_What the task asks_. Please output exactly the lines below, starting at the line that has "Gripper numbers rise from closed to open" and ending at the line that has "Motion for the", both included; leave out all pictures and include nothing else.
━━ Dataset section ━━
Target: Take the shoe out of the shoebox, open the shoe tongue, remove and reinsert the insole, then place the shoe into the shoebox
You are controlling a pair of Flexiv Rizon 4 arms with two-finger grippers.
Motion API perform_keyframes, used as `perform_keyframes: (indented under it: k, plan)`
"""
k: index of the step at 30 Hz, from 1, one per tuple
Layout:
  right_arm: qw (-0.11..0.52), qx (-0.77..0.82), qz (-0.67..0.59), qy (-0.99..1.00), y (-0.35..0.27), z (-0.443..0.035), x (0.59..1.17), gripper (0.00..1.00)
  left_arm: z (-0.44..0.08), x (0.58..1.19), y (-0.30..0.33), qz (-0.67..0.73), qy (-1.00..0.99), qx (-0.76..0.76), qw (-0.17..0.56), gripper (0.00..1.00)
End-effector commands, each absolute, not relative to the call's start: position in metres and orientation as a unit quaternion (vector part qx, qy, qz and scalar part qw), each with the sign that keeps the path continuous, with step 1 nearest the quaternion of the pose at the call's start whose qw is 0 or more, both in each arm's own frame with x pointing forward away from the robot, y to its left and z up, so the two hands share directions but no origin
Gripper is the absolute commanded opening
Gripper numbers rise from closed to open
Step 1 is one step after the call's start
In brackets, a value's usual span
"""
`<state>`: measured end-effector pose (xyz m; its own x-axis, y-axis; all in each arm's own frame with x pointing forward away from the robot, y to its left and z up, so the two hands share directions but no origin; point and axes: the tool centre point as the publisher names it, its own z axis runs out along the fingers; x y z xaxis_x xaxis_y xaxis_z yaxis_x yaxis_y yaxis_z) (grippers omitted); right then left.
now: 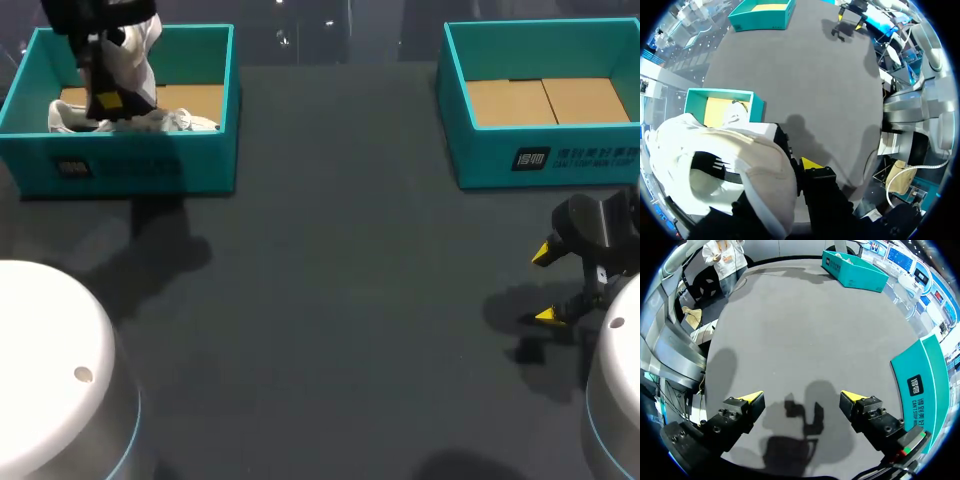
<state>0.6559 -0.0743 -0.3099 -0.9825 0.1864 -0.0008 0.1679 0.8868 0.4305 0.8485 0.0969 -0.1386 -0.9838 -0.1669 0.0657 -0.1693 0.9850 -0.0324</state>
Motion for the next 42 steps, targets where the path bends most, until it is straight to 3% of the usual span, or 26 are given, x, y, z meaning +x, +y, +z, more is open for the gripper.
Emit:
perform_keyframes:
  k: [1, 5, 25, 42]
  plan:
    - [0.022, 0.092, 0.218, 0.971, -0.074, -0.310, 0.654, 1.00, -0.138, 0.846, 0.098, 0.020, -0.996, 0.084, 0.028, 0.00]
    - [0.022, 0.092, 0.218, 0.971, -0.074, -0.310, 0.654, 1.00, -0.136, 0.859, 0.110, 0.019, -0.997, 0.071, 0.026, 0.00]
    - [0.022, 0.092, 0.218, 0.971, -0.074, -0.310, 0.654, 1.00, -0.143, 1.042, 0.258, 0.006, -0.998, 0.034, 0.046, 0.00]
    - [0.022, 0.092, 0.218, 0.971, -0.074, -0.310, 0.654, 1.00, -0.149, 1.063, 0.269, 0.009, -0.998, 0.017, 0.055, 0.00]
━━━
_Written solution_.
Gripper numbers rise from closed to open
Step 1 is one step after the call's start
In brackets, a value's usual span
"""
`<state>`: measured end-effector pose (xyz m; its own x-axis, y-axis; all in each arm's own frame with x pointing forward away from the robot, y to its left and z up, so the two hands share directions but no origin; point and axes: the tool centre point as the publisher names it, its own z axis runs out along the fingers; x y z xaxis_x xaxis_y xaxis_z yaxis_x yaxis_y yaxis_z) (grippers omitted); right then left.
now: 
<state>0.6559 -0.0743 -0.3099 -0.9825 0.1864 -0.0008 0.1679 0.8868 0.4305 0.8485 0.0969 -0.1386 -0.9838 -0.1669 0.0657 -0.1693 0.9850 -0.0324</state>
Motion for the next 42 steps, targets where the path bends most, until it is straight to 3% of the usual span, or 26 are given, x, y, z meaning +x, +y, +z, more is open for the gripper.

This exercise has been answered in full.